__Your task__
Using the data beneath, show every line that includes the word "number".

Top of Records shown

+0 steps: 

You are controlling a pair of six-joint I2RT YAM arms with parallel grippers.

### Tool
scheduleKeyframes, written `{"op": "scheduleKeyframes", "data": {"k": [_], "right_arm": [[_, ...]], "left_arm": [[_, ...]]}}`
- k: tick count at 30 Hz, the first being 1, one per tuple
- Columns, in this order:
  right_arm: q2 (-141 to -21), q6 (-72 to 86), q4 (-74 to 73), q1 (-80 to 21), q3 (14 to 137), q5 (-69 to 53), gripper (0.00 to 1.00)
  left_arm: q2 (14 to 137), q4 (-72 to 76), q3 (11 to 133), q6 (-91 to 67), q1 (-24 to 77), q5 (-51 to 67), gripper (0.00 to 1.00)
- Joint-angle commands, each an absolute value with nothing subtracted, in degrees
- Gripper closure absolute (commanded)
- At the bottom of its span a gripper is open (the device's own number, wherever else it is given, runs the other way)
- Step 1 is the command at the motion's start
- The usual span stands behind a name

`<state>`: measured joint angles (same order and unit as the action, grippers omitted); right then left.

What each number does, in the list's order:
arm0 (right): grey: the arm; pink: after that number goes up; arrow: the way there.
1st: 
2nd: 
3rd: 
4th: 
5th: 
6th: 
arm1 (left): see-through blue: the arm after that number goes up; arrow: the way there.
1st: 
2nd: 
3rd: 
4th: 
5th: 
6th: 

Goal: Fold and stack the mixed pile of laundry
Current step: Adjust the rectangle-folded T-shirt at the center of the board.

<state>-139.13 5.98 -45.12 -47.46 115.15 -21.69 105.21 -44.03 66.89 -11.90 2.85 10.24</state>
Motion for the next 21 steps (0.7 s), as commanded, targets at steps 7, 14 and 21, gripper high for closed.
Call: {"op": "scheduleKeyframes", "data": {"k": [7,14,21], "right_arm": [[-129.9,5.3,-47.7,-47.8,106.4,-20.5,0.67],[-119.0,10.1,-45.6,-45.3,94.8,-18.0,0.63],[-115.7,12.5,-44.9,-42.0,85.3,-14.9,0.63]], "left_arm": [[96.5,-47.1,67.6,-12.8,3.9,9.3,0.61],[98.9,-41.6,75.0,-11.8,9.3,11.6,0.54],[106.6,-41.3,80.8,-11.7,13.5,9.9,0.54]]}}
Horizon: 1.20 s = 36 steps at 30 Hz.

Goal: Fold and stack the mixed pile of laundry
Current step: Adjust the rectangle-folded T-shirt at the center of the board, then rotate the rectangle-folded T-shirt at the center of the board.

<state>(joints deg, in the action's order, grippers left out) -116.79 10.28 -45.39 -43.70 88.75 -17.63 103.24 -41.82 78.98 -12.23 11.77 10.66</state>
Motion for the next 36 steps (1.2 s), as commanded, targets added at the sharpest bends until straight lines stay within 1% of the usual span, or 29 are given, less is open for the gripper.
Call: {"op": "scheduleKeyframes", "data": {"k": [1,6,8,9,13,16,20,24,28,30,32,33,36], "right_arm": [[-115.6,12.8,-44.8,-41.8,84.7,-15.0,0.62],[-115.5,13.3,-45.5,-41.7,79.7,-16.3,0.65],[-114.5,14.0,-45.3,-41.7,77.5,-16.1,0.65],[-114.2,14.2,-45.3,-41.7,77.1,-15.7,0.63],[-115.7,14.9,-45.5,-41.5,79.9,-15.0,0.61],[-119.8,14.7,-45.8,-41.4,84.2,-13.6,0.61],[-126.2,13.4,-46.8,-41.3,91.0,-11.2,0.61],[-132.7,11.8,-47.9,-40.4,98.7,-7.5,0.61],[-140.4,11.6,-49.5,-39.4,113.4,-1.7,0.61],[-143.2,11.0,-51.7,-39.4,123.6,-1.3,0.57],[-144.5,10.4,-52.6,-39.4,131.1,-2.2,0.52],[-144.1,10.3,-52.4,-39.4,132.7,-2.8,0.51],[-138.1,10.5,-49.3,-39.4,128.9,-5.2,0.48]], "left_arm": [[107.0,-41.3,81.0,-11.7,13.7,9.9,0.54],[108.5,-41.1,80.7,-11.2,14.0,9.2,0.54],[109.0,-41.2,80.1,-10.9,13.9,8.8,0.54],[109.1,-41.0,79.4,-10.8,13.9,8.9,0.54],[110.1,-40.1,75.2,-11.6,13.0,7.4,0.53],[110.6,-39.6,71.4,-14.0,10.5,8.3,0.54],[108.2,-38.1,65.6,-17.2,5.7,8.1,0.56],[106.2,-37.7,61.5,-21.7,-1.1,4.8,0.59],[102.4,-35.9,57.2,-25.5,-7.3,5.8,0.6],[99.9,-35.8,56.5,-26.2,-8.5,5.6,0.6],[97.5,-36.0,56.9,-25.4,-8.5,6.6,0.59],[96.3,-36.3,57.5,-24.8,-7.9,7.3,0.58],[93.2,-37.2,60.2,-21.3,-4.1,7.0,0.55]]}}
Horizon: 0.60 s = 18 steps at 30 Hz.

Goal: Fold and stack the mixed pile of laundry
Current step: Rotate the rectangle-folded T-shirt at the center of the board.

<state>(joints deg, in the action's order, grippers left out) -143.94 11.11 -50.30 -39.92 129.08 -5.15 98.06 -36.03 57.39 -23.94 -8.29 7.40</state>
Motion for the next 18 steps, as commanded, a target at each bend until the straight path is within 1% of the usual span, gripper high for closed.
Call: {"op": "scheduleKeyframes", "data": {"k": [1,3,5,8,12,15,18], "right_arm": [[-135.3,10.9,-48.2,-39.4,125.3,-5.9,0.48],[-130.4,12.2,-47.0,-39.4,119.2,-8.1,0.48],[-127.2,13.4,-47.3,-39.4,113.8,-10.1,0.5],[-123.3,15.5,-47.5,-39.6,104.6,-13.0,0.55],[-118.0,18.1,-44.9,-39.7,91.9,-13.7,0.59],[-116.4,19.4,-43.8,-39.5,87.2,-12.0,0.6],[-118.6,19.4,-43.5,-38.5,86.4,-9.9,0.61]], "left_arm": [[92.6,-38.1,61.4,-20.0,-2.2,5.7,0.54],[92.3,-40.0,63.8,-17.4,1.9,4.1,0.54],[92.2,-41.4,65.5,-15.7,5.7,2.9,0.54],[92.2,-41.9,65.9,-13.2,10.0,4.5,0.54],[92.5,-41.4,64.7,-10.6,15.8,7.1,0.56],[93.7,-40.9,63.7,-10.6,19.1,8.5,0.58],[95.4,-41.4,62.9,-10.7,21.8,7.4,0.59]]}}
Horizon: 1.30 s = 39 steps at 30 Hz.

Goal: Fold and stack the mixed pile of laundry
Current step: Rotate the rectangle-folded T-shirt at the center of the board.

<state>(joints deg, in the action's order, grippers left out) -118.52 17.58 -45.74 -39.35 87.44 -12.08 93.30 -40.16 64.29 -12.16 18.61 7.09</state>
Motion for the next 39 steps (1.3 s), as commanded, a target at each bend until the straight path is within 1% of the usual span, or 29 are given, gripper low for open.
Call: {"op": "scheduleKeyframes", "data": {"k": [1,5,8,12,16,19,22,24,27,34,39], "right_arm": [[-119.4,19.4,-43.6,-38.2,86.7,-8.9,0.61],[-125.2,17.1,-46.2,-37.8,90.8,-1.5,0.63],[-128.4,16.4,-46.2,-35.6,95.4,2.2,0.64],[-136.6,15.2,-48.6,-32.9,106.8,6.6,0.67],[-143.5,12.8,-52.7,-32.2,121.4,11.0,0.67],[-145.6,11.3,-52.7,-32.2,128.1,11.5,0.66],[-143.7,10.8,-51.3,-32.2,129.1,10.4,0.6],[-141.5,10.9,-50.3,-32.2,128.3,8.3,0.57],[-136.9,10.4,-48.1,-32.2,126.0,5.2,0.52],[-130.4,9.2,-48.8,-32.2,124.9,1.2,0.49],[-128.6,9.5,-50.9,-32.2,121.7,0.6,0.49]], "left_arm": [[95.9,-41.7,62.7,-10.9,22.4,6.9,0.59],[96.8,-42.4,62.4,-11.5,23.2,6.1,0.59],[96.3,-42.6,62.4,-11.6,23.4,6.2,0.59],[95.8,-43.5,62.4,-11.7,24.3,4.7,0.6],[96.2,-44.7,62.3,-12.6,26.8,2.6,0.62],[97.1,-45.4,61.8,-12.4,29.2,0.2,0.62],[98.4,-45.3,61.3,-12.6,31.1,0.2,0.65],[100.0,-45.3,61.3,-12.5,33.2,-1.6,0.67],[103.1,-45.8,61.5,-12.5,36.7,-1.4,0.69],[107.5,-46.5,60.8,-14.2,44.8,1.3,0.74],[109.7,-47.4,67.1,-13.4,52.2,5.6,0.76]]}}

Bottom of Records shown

__Expected answer__
- At the bottom of its span a gripper is open (the device's own number, wherever else it is given, runs the other way)
What each number does, in the list's order:
arm0 (right): grey: the arm; pink: after that number goes up; arrow: the way there.
arm1 (left): see-through blue: the arm after that number goes up; arrow: the way there.

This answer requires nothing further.